YOUR INSTRUCTIONS: Where "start" occurs in a line of the entries below, copy that line.

════

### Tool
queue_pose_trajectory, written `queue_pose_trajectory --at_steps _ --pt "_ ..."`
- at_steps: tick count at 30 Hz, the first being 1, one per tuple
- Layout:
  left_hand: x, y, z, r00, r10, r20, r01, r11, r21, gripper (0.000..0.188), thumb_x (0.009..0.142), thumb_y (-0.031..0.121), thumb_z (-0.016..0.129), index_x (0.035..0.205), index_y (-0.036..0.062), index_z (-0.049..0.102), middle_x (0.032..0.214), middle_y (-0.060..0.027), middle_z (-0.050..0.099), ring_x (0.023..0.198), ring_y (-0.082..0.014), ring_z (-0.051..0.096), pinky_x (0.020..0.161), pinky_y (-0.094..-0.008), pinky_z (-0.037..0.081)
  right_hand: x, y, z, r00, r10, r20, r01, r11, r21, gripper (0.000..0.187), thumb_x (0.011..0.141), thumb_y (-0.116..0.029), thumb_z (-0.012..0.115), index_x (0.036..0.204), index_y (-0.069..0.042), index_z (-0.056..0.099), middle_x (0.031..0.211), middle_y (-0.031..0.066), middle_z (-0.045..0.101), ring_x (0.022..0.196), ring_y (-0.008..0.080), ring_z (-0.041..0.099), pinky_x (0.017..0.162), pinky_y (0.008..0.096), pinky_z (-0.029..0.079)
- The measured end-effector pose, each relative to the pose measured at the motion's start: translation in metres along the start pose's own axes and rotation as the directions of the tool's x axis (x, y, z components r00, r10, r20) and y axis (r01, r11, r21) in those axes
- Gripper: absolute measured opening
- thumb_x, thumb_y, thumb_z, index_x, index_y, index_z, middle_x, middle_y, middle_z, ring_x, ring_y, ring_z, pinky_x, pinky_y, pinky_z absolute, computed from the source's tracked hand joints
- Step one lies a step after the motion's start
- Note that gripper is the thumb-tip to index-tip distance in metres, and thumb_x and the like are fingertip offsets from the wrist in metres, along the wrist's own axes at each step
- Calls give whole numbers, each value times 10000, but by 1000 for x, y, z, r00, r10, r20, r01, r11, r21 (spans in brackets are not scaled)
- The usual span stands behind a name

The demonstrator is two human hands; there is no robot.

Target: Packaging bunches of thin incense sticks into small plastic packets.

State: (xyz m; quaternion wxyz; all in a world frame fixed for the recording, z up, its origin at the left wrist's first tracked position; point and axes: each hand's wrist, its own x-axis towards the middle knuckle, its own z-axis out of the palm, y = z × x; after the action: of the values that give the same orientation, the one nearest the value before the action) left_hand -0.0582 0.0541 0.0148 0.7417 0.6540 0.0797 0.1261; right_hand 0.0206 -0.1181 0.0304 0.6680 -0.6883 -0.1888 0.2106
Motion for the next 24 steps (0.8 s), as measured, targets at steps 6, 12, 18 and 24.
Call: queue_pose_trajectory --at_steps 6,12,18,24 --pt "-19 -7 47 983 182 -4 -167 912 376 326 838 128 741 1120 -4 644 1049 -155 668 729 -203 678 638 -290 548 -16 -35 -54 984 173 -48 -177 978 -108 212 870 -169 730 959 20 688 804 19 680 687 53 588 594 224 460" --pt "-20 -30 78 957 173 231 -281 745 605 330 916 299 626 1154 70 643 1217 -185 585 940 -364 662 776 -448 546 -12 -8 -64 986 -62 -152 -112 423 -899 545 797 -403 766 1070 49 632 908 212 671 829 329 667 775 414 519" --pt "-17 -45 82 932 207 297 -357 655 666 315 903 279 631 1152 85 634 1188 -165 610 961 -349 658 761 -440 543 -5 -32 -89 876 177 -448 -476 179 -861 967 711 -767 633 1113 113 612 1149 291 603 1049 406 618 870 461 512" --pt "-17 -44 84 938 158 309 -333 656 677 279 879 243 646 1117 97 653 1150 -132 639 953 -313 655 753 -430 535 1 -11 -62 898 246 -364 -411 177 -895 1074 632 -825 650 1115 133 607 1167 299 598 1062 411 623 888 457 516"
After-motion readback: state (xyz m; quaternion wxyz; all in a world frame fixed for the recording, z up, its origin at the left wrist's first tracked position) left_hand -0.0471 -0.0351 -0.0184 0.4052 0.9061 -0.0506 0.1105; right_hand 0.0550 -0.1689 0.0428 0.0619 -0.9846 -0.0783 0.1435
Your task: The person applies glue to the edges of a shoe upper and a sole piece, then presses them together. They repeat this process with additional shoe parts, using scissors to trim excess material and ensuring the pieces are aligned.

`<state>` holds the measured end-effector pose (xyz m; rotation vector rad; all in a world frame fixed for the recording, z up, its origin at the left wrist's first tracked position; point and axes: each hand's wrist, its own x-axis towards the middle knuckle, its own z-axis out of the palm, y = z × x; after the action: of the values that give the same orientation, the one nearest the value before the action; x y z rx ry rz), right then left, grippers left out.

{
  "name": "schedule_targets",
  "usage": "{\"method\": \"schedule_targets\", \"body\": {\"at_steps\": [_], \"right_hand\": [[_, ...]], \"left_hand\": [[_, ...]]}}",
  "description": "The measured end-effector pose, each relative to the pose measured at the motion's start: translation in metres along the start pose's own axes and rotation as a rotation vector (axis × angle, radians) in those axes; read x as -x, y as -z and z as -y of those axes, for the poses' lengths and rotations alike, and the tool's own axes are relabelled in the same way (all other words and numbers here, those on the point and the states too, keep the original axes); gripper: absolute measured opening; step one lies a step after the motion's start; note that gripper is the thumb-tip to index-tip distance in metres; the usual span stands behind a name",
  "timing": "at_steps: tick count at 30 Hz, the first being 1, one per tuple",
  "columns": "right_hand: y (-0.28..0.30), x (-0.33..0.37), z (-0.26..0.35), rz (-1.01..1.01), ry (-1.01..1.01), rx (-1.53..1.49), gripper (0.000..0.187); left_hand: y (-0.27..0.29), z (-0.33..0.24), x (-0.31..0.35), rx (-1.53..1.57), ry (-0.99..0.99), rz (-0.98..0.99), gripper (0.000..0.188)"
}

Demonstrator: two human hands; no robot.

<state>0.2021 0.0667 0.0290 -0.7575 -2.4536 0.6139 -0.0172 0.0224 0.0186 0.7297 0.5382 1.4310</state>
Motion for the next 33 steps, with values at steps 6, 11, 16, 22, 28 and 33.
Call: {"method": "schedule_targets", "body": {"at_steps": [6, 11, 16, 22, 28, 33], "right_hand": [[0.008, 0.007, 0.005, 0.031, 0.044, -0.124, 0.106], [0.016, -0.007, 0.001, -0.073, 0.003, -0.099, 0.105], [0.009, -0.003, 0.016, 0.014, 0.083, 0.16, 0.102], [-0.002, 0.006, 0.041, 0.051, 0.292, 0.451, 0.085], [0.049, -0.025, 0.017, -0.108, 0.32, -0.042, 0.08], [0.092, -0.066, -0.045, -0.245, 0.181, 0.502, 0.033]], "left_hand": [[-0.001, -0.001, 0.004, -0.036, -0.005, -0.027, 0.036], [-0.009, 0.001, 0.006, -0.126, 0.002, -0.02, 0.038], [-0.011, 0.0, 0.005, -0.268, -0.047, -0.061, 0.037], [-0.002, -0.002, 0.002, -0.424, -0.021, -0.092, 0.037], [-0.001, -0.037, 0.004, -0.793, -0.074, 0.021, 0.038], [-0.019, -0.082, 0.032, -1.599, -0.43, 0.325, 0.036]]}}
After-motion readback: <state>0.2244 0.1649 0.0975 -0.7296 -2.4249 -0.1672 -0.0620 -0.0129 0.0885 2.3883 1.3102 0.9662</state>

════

FINISHED TASK:
- The measured end-effector pose, each relative to the pose measured at the motion's start: translation in metres along the start pose's own axes and rotation as the directions of the tool's x axis (x, y, z components r00, r10, r20) and y axis (r01, r11, r21) in those axes
- Step one lies a step after the motion's start
  "description": "The measured end-effector pose, each relative to the pose measured at the motion's start: translation in metres along the start pose's own axes and rotation as a rotation vector (axis × angle, radians) in those axes; read x as -x, y as -z and z as -y of those axes, for the poses' lengths and rotations alike, and the tool's own axes are relabelled in the same way (all other words and numbers here, those on the point and the states too, keep the original axes); gripper: absolute measured opening; step one lies a step after the motion's start; note that gripper is the thumb-tip to index-tip distance in metres; the usual span stands behind a name",

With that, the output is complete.